— Problem description —
From the listing below, reproduce exactly the lines starting with the one with "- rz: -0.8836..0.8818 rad" and going on through the one with "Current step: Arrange", both ends kept. No picture is copied.

###

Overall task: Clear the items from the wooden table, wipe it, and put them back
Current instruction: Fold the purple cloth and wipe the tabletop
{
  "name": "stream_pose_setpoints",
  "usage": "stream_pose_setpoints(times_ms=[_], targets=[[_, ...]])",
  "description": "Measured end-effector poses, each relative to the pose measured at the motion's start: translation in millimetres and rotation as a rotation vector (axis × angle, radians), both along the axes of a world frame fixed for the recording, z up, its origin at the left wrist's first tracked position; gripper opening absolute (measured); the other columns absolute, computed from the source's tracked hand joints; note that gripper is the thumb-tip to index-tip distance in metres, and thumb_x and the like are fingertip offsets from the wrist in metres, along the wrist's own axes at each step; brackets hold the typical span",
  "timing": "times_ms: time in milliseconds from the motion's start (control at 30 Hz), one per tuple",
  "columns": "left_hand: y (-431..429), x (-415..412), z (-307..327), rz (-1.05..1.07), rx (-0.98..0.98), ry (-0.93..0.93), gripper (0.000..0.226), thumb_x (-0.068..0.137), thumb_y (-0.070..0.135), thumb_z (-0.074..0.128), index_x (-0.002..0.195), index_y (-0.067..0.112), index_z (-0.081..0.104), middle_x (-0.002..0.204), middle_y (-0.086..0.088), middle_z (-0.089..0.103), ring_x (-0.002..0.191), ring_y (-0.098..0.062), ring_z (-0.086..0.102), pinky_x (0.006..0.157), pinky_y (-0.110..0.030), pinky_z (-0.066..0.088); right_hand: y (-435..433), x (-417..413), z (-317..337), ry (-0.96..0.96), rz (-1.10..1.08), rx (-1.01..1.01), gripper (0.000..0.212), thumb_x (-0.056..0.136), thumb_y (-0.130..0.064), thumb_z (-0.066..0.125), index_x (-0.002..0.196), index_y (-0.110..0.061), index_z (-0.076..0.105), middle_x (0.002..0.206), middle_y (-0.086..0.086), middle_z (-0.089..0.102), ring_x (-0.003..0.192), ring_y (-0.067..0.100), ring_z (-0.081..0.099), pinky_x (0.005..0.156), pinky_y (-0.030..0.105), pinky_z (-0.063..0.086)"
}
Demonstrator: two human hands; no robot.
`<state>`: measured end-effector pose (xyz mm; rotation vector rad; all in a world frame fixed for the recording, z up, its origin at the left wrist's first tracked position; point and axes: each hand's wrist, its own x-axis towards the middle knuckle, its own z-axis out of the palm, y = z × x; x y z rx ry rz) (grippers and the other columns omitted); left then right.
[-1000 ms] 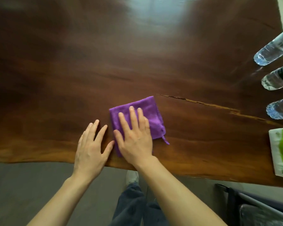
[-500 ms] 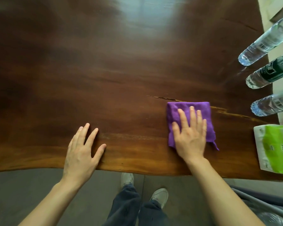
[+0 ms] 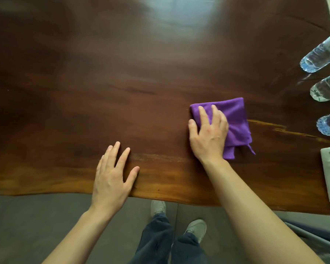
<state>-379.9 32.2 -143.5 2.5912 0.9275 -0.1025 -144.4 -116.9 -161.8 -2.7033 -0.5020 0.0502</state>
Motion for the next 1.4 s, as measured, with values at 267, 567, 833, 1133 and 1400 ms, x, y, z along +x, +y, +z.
stream_pose_setpoints(times_ms=[267, 567, 833, 1133, 1400], targets=[[0, -1, -2, 0.002, -0.021, -0.006, 0.066, 0.095, 0.05, 0.049, 0.152, 0.019, 0.041, 0.165, -0.006, 0.027, 0.154, -0.023, 0.016, 0.123, -0.047, 0.022, 61, -90, 6, 0.082, 0.336, 0.171, 0.037, 0.099, -0.029, 0.051, 0.135, -0.019, 0.059, 0.147, 0.009, 0.049, 0.131, 0.03, 0.041, 0.099, 0.047, 0.043], [3, -4, -3, -0.045, 0.018, 0.009, 0.067, 0.092, 0.05, 0.049, 0.15, 0.016, 0.045, 0.163, -0.01, 0.031, 0.153, -0.026, 0.022, 0.119, -0.051, 0.028, -20, -146, -5, -0.023, 0.483, 0.013, 0.053, 0.088, -0.023, 0.062, 0.14, -0.028, 0.053, 0.15, 0.003, 0.049, 0.129, 0.024, 0.043, 0.097, 0.041, 0.047], [4, -4, -2, -0.053, 0.041, 0.017, 0.068, 0.092, 0.053, 0.046, 0.15, 0.017, 0.044, 0.164, -0.007, 0.03, 0.153, -0.024, 0.02, 0.119, -0.05, 0.027, -110, -88, -6, -0.061, 0.134, -0.103, 0.048, 0.097, -0.042, 0.054, 0.144, -0.039, 0.048, 0.148, -0.005, 0.046, 0.127, 0.023, 0.046, 0.098, 0.044, 0.033], [10, 16, 7, -0.056, 0.035, -0.009, 0.068, 0.086, 0.055, 0.045, 0.14, 0.015, 0.057, 0.155, -0.011, 0.042, 0.145, -0.032, 0.034, 0.112, -0.055, 0.036, -127, -61, 5, -0.07, 0.072, -0.16, 0.051, 0.093, -0.048, 0.051, 0.141, -0.03, 0.057, 0.137, 0.009, 0.054, 0.123, 0.033, 0.05, 0.095, 0.054, 0.041], [42, 110, 21, -0.056, 0.046, -0.054, 0.057, 0.091, 0.037, 0.066, 0.143, 0.018, 0.053, 0.155, -0.008, 0.043, 0.145, -0.028, 0.035, 0.114, -0.051, 0.035, -108, 10, 36, -0.041, -0.137, 0.308, 0.028, 0.1, -0.021, 0.057, 0.125, -0.013, 0.066, 0.112, 0.008, 0.065, 0.097, 0.025, 0.054, 0.086, 0.043, 0.05]])
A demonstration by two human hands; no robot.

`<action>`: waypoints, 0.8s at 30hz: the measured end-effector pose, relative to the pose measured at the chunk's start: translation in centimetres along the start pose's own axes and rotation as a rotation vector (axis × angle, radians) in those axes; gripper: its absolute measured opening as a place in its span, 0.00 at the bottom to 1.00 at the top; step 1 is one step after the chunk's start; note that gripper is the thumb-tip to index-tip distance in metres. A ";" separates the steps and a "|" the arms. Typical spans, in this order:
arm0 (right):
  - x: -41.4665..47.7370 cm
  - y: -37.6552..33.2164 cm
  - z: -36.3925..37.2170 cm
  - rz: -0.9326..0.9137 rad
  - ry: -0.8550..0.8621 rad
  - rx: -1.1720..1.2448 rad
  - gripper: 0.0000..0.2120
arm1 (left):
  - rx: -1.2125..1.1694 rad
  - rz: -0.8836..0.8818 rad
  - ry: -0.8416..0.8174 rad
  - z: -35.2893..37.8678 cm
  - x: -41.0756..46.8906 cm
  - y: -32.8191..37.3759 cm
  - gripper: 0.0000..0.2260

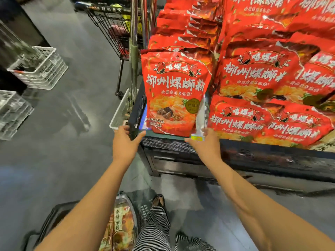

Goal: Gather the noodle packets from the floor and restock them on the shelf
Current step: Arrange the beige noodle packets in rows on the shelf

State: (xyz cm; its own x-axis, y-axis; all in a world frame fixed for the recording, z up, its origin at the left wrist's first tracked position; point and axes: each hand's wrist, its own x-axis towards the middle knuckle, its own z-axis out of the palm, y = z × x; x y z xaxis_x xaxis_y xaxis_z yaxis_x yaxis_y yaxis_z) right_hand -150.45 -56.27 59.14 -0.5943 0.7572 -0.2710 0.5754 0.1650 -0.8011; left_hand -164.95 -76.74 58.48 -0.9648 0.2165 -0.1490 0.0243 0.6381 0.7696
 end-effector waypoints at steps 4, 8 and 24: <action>-4.4 3.7 1.2 -0.074 -0.126 -0.377 0.36 | 0.306 -0.061 -0.035 0.6 -7.6 -4.2 0.34; -9.3 6.8 3.2 -0.068 -0.342 -0.707 0.39 | 0.546 -0.162 -0.134 -0.4 -14.4 -9.7 0.37; -24.1 10.0 19.1 -0.103 -0.764 -0.981 0.45 | 0.697 -0.596 -0.194 -12.2 -29.3 -32.1 0.37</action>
State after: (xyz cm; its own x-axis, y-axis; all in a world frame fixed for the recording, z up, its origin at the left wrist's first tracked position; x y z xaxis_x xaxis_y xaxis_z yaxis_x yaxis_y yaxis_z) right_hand -141.12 -85.00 47.46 -0.6465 0.2059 -0.7346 0.4876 0.8521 -0.1904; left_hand -140.68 -112.58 45.71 -0.8094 -0.2096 -0.5485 -0.2485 0.9686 -0.0035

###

— Solution for this task —
  - rz: -0.8836..0.8818 rad
  - ry: -0.8416..0.8174 rad
  - z: -35.2893..37.8678 cm
  - x: -41.0756..46.8906 cm
  - y: -32.8191..37.3759 cm
  - gripper: 0.0000..0.2260


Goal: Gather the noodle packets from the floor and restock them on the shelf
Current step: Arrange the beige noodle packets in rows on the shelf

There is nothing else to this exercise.